Monday, Jun. 12, 1939

TEN TYPICAL AND ATYPICAL COLLEGE PRESIDENTS

Main job of a State university president is to handle his State Legislature. Big, blond, booming Robert Gordon Sproul, 48, an ambitious executive and politician-president of the University of California, who recently turned down a $50,000 bank presidency, gets on well with his. Moreover he runs though not the world's best, the world's biggest university, with 24,000 fulltime students, seven campuses. Minnesota's Guy Stanton Ford, 66, is Sproul's opposite--small, frail, quietly witty, a famed history scholar who favors the theoretical rather than the practical side of politics. His institution comes close to being the most enterprising State university. Five years ago its General College was a bold experiment to provide misfit students with a broad, unclassical education. Today it is widely copied.

Big Two in educational prestige among U. S. private universities are Harvard and Chicago. Both have added to their reputation since they got their present presidents, Chicago its Boy Wonder Robert Maynard Hutchins in 1929, Harvard its Chemist James Bryant Conant in 1933. Rawboned President Conant, now 46, has proved a cautious, canny administrator. Arriving when Harvard was becoming stodgy and losing renowned old professors, Conant hired brilliant young teachers, jabbed a hypodermic into stodgy places, but made no basic change in the Harvard system. President Hutchins, now 40, is impatient with all existing systems. Smart, handsome, charming, a crack money raiser, Hutchins appeared headed for undisputed place as alltime All-American college president until he soured his faculty by trying to remake Chicago on a medieval pattern. Sour or sweet, his faculty is stronger than when he arrived.

Wisconsin's students are fun-loving, friendly, athletic, many of them farm bred. Wisconsin's Clarence Addison Dykstra, 56, is serious, hardworking, cold, a political fencesitter. Arriving at Wisconsin two years ago to clean up after Glenn Frank, who had a feud with Governor Phil La Follette, Dykstra pacified the faculty in the same efficient way as he had handled Cincinnati's flood as its City Manager, but he has so far kindled no fire among faculty or students. Frank Porter Graham, 52, is called "Mr. Frank" by his students at the University of North Carolina. Generally rated the ablest U. S. State university president, he has helped make North Carolina tops in the South.
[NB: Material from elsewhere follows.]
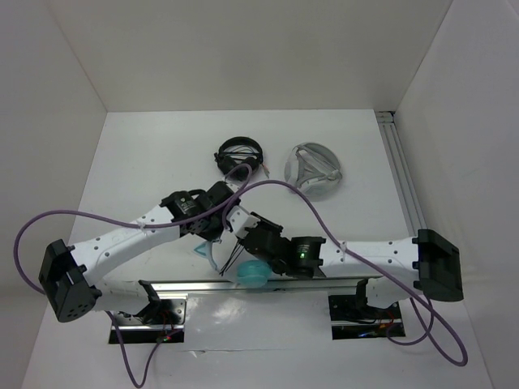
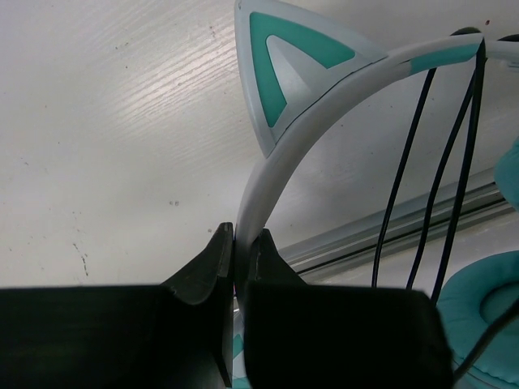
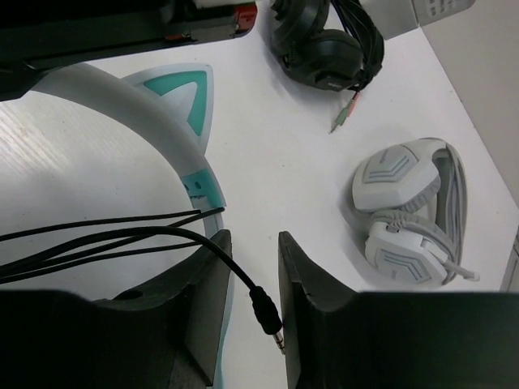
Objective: Wrap the headphones
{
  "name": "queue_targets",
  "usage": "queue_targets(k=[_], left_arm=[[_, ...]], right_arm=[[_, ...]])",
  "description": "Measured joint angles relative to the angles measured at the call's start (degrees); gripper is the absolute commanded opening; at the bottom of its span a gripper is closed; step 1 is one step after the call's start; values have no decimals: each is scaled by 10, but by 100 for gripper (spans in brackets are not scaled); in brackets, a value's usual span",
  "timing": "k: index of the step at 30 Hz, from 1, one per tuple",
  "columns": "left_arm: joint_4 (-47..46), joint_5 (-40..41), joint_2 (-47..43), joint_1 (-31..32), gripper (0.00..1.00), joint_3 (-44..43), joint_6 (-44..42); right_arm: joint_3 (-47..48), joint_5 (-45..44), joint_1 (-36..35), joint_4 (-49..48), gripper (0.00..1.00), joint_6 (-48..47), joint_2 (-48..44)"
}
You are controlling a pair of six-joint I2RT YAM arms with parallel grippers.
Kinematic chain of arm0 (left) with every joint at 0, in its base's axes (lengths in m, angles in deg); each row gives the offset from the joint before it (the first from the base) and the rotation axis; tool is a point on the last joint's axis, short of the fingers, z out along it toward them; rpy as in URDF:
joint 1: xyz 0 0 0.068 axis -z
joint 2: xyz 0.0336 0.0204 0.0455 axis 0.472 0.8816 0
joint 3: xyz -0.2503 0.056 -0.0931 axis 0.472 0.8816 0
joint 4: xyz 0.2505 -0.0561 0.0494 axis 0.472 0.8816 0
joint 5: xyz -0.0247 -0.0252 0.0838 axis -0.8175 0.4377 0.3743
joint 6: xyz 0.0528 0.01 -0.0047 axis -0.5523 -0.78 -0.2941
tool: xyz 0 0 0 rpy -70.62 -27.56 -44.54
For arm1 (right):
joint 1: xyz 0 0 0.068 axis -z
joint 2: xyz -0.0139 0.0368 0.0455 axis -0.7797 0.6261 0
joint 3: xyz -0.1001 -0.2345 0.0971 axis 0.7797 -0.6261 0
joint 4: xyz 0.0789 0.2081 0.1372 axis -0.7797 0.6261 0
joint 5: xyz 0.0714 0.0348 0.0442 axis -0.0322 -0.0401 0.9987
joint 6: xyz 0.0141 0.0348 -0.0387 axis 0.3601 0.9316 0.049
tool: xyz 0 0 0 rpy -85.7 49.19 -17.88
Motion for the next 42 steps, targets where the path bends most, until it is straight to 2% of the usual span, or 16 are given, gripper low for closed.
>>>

He fought in the trenches during the World War, still fights with the Legislature and utility interests that attempt to silence his liberal professors.

Father Robert Ignatius Gannon, 46, is halfway through his six-year term as head of Fordham, biggest of the nation's Catholic universities. Like its football teams, Fordham is rough, tough, commercial. President Gannon, a onetime English and philosophy teacher, believes there is nothing wrong with Fordham football or fascism in Italy, plenty wrong with Progressive Education.

Said a salesman to a goateed fellow-traveler in a smoking car one day: "My line's skirts, what's yours?" Replied goateed, twinkling William Allan Neilson, president of Smith College: "That's my line, too." Smith's Neilson, 70, retires this month, after 21 years as president, indisputably the first wit among U. S. college presidents, as well as one of the most successful heads of U. S. women's colleges. Smith's girls adore him and hope that his successor also will be a man. Wellesley's girls are proud of woman's intellectual stature, of their comely campus on a lake, and of their young woman president, Mildred Helen McAfee, 39. Missouri-born and Vassar-educated, Miss McAfee taught in progressive schools, was dean of women at Oberlin before she became Wellesley's president in 1936. Tall, athletic, curly-haired, President McAfee likes to write detective stories in her spare time.

Progressive educators rate Quaker, co-educational Swarthmore as the No. 1 U. S. college, Frank Aydelotte as the ablest U. S. college president. Little Swarthmore aspires to cultivate its students' emotions and morals as well as their minds, is a good all around institution. Aydelotte, 58, a onetime Rhodes scholar, golfs in the low 80s, is a whiz at money raising, loved by his students, a good all around man.